Gerade als er seinen Gedanken fortsetzen wollte, bemerkte er plötzlich, dass der Lehrer abrupt aufgehört hatte zu sprechen, seinen Kopf nach rechts gedreht hatte und seinen Blick verengte.
Bevor Dell sich überhaupt fragen konnte, was los war, bebte das ganze Gebäude heftig.
Im nächsten Augenblick war es, als wäre ein Komet in ihre Klasse eingeschlagen.
Eine donnernde Explosion zerriss die Ruhe im Klassenzimmer und erfüllte die Luft mit einem ohrenbetäubenden Knall, als eine Gestalt mit der Wucht eines Kometen, der durch den Kosmos rast, durch die massiven Wände brach.
Mit seiner Wahrnehmung auf Hochtouren fegte Atticus‘ durchdringender blauer Blick augenblicklich durch den Raum und nahm jedes Detail mit erhöhter Klarheit wahr.
Es gab mehrere Reaktionen.
Zu seiner Rechten stand der Lehrer, der offensichtlich wusste, dass Atticus gekommen war.
Zu seiner Linken standen die übrigen Schüler der zweiten Klasse, deren Gesichter den Schock deutlich widerspiegelten, während sie alle langsam aufstanden.
Dann fiel Atticus‘ Blick auf einen rothaarigen Jungen, wegen dem er gekommen war: Dell Alverian.
Ihre Blicke trafen sich, und es war, als ob alles, was sich zuvor verlangsamt hatte, plötzlich zum Stillstand kam.
Es dauerte nicht einmal eine Sekunde; Atticus sah es.

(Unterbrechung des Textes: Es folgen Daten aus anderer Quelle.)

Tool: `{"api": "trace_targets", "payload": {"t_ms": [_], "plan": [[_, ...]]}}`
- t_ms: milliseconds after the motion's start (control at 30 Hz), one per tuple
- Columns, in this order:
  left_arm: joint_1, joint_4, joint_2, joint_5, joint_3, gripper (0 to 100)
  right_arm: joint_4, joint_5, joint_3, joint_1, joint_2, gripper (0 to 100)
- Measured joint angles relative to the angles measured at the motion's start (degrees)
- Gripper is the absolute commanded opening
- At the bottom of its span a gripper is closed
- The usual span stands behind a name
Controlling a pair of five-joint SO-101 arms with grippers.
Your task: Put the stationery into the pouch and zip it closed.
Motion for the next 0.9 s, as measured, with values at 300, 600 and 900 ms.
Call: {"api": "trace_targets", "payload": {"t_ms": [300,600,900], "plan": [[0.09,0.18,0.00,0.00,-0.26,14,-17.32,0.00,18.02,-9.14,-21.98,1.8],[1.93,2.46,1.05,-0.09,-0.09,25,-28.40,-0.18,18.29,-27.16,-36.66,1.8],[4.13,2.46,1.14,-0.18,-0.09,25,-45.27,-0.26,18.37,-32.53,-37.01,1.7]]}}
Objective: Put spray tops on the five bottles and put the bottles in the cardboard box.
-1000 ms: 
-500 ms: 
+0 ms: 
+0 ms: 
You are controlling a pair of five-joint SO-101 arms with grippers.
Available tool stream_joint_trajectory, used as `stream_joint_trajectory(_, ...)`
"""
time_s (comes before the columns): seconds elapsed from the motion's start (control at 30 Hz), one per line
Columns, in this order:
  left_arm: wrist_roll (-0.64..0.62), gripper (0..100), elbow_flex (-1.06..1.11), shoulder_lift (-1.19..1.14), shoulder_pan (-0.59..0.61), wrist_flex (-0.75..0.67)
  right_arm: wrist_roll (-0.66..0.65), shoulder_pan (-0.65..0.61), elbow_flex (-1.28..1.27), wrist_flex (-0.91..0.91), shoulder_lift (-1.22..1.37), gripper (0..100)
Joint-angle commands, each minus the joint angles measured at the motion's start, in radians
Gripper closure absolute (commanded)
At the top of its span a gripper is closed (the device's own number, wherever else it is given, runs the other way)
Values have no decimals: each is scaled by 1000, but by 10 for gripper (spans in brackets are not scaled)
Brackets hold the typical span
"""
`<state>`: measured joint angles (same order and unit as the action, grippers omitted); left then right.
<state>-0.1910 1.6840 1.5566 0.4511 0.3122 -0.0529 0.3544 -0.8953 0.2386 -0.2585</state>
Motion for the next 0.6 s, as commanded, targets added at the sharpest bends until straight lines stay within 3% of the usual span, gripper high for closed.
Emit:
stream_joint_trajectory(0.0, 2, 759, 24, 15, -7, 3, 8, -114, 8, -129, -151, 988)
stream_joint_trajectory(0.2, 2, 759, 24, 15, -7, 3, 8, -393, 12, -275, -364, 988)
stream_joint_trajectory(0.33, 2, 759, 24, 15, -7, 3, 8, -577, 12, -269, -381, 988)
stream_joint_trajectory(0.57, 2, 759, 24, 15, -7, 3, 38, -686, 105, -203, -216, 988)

Es war nur ein kurzer Moment gewesen, aber Atticus entging nichts von der unglaublichen Mordlust, die Dell ihm mit seinem Blick entgegenwarf.
Atticus brauchte keinen weiteren Grund; das war mehr als genug.
Es klang, als würde die Atmosphäre zerreißen, ähnlich wie das schnelle Knistern eines Lagerfeuers, unterbrochen von explosiven Energiestößen.
Die Luft teilte sich mit einem scharfen Zischen, als Atticus eine Spur von Überschallknallen hinterließ und augenblicklich vor Dell erschien.